Le contexte d’avant le traité

Quand Saladin remporte la victoire lors de la bataille de Hattin, il obtient la reddition de Jérusalem, obligeant les chrétiens à se retrancher à Antioche, Tripoli, Tyr et Margat. Les troupes musulmanes connaissent alors un succès grandissant qui contraint le roi d’Angleterre Henry III (sollicité par le pape Grégoire III) à envoyer son fils Richard Cœur de Lion en croisade à Saint-Jean-D’acre pour tenter d’anticiper l’offensive musulmane, avec l’intention d’attaquer Jérusalem plus tard.

 

La guerre avant la paix

Informé de la stratégie de l’adversaire, Saladin décide de le devancer en l’attaquant le 7 septembre 1191 lors de la bataille d’Arsouf où les croisés résisteront aux forces musulmanes.

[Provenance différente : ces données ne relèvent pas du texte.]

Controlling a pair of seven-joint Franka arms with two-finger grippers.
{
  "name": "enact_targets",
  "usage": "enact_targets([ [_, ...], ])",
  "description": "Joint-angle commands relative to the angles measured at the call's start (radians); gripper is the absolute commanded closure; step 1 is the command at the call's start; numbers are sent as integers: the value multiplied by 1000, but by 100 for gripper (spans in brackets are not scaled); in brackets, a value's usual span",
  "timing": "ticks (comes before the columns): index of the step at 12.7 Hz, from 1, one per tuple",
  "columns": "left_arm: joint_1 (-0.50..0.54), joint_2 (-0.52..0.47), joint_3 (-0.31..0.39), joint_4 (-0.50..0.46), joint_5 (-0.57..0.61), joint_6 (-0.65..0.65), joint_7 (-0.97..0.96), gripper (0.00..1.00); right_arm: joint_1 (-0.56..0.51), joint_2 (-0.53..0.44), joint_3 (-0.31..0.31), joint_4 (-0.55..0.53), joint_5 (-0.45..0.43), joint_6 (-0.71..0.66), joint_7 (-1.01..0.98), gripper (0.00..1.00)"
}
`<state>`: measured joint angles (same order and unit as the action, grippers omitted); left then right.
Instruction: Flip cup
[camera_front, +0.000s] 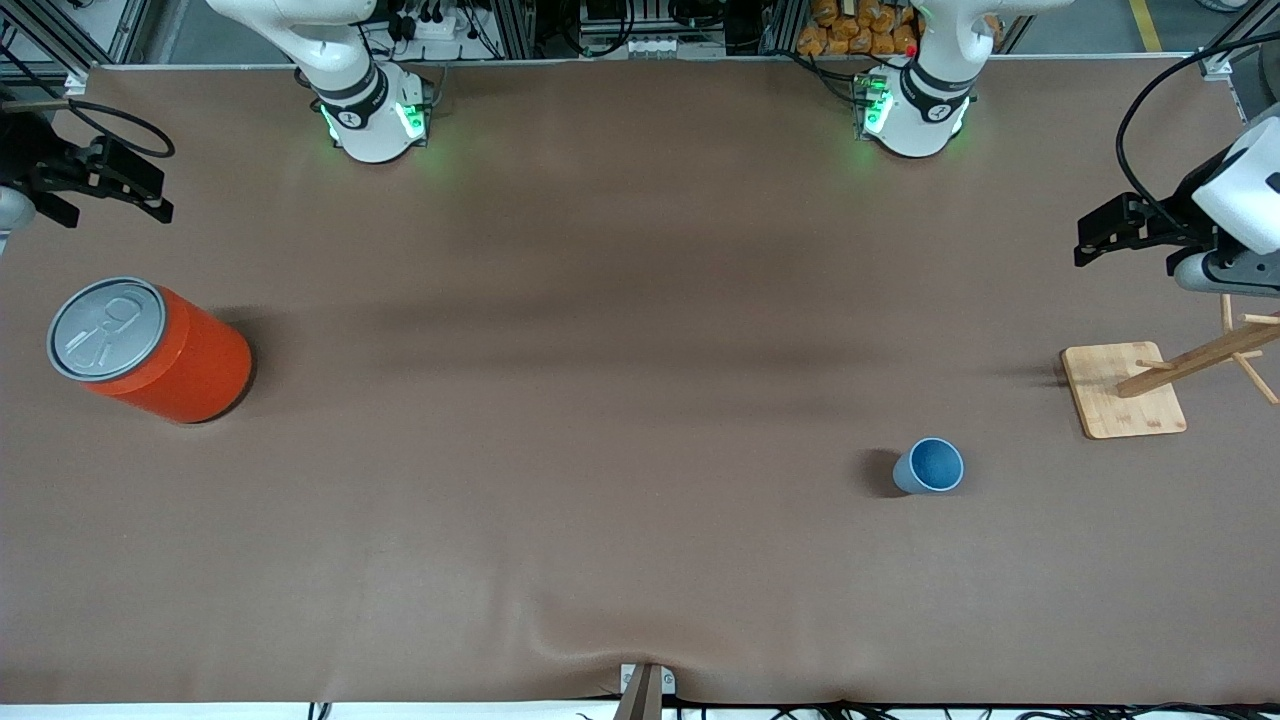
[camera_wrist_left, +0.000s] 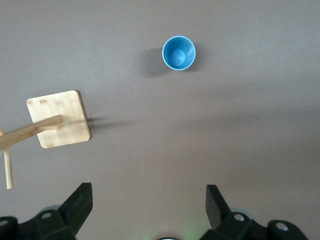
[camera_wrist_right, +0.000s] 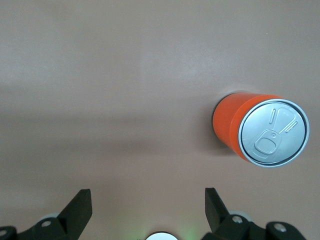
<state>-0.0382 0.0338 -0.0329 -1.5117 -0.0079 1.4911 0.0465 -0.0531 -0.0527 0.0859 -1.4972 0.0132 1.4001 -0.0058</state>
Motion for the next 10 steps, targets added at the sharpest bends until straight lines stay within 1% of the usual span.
enact_targets([
  [1, 6, -23, -8, 18, 16, -20, 16, 0, -24, 13, 17, 26, 1, -16, -14, 0],
  [3, 0, -31, -18, 16, 17, -22, 12, 0, -24, 13, 17, 26, 1, -15, -14, 0],
  [10, 6, -28, -16, 16, 19, -20, 7, 0, -24, 13, 17, 26, 1, -16, -14, 0],
])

Mais en renforçant l’offensive, les troupes menées par le sultan ayyoubide réussissent en janvier 1192 à infliger une défaite à l’armée de Richard qui avait tenté, sans succès, une percée à deux reprises sur Jérusalem.

 

Le traité de Ramla

Après un autre dur affrontement à Jaffa le 31 juillet 1192, Saladin et Richard Cœur de Lion concluent finalement un accord laissant aux musulmans le contrôle de Jérusalem, mais autorisant l’accès à la ville des pèlerins chrétiens sans arme. C’est le traité de Ramla, signé entre les deux protagonistes le 2 septembre de la même année.